WASHINGTON (Sputnik) — Trump needs 1,237 pledged delegates won in primaries and caucuses around the United States to clinch the Republican presidential nomination on the first ballot at the party’s national convention in Cleveland in July. After his Tuesday victories, he now has 987 delegates.
"Yeah, it looks like Trump is unstoppable by this point. [Democratic Party frontrunner] Hillary Clinton looks pretty unstoppable as well," US political analyst and author Dan Lazare said on Wednesday.
Clinton and Trump both alienated many voters based on their patterns of behavior and political records, Lazare acknowledged.
"The race is going to be between a centrist with pronounced neoconservative leanings [Clinton] and a Bonapartist strongman who may well outflank her on the left [Trump]."
Trump was far more likely to be the candidate favoring peace and restored relations with Russia while Clinton had a clear record of favoring the aggressive use of military force in Afghanistan, Syria and Iraq as well as confrontation with Russia, Lazare warned.
"Clinton is a war candidate while Trump at least holds out the possibility of a rapprochement with Putin, which is better than nothing."
"In either event, the prospects for US democracy are grim. America has the most dysfunctional political system in the West. Congress and the Supreme Court are both gridlocked. Constitutional reform is long overdue. I think US politics are likely to grow more unstable rather than less."
Matthew Dal Santo, an Australian historian at the University of Copenhagen, agreed that Trump’s drive to the nomination now appeared unstoppable after his five victories in Tuesday’s primaries.
"It's hard for me to see how the GOP [Republican Party] will find a way to deny Trump the nomination at this stage."
The Republican Party would lose all its remaining pretensions to be genuinely democratic if it denied its own supporters clearly expressed preference for Trump over the other two remaining candidates, Ohio Governor John Kasich and US Senator Ted Cruz, Dal Santo explained.
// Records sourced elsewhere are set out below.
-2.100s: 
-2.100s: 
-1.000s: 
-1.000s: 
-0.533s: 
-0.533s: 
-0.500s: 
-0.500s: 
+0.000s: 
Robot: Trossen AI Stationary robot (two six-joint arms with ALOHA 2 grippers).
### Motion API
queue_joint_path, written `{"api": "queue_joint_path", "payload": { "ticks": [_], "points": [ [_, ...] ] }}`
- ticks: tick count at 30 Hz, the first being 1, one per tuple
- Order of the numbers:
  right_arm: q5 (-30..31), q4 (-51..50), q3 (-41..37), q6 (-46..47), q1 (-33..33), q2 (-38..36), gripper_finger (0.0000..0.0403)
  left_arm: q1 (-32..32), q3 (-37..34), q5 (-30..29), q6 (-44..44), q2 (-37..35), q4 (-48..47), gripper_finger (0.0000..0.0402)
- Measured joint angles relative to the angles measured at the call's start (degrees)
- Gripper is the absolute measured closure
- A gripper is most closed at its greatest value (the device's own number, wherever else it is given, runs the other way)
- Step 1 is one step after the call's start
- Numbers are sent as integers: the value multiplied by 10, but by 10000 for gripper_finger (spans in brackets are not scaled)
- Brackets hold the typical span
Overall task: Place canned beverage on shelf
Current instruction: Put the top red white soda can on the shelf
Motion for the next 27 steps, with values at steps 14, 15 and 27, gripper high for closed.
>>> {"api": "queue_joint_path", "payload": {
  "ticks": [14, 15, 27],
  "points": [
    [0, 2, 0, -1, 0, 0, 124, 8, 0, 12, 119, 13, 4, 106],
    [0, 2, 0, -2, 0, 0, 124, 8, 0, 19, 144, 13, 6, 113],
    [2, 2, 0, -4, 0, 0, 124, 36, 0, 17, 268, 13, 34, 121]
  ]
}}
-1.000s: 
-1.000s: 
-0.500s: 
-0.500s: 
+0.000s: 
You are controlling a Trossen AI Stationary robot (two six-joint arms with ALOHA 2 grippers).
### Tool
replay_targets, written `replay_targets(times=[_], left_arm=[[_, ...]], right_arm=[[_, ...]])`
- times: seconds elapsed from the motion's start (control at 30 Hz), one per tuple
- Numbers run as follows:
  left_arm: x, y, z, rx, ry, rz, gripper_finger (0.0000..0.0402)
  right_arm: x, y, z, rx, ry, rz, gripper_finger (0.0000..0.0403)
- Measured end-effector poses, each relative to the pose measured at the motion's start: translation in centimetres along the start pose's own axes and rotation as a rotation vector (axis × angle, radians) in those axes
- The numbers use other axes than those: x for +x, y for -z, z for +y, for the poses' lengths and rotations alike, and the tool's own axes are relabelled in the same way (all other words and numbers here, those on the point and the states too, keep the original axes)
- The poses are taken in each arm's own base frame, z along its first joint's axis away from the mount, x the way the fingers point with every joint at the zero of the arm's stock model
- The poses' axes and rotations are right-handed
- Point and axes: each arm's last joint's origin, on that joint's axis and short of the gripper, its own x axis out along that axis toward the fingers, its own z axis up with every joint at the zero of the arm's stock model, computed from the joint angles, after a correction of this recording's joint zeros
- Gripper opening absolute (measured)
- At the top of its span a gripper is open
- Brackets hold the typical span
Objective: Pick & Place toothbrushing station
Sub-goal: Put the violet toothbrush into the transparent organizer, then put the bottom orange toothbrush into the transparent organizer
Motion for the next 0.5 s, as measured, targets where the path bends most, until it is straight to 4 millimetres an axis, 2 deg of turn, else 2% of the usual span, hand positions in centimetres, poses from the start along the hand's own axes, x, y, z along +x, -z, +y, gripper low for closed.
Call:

"It would seem pretty clear that the people have spoken — and they have continued to do so — in Trump's favor even after the party bigwigs had made it crystal clear to them that they were voting for the 'wrong' candidate."
Dal Santo said the long drawn out, almost five-month primary campaign stating in at the beginning of February and continuing into June contrasted unfavorably with countries like the United Kingdom or Canada, which had much shorter general election campaigns to elect parliaments.
"Personally, I view the entire mind-boggling process and its stupendous expense as a quadrennial endorsement of the Westminster system [in the United Kingdom]."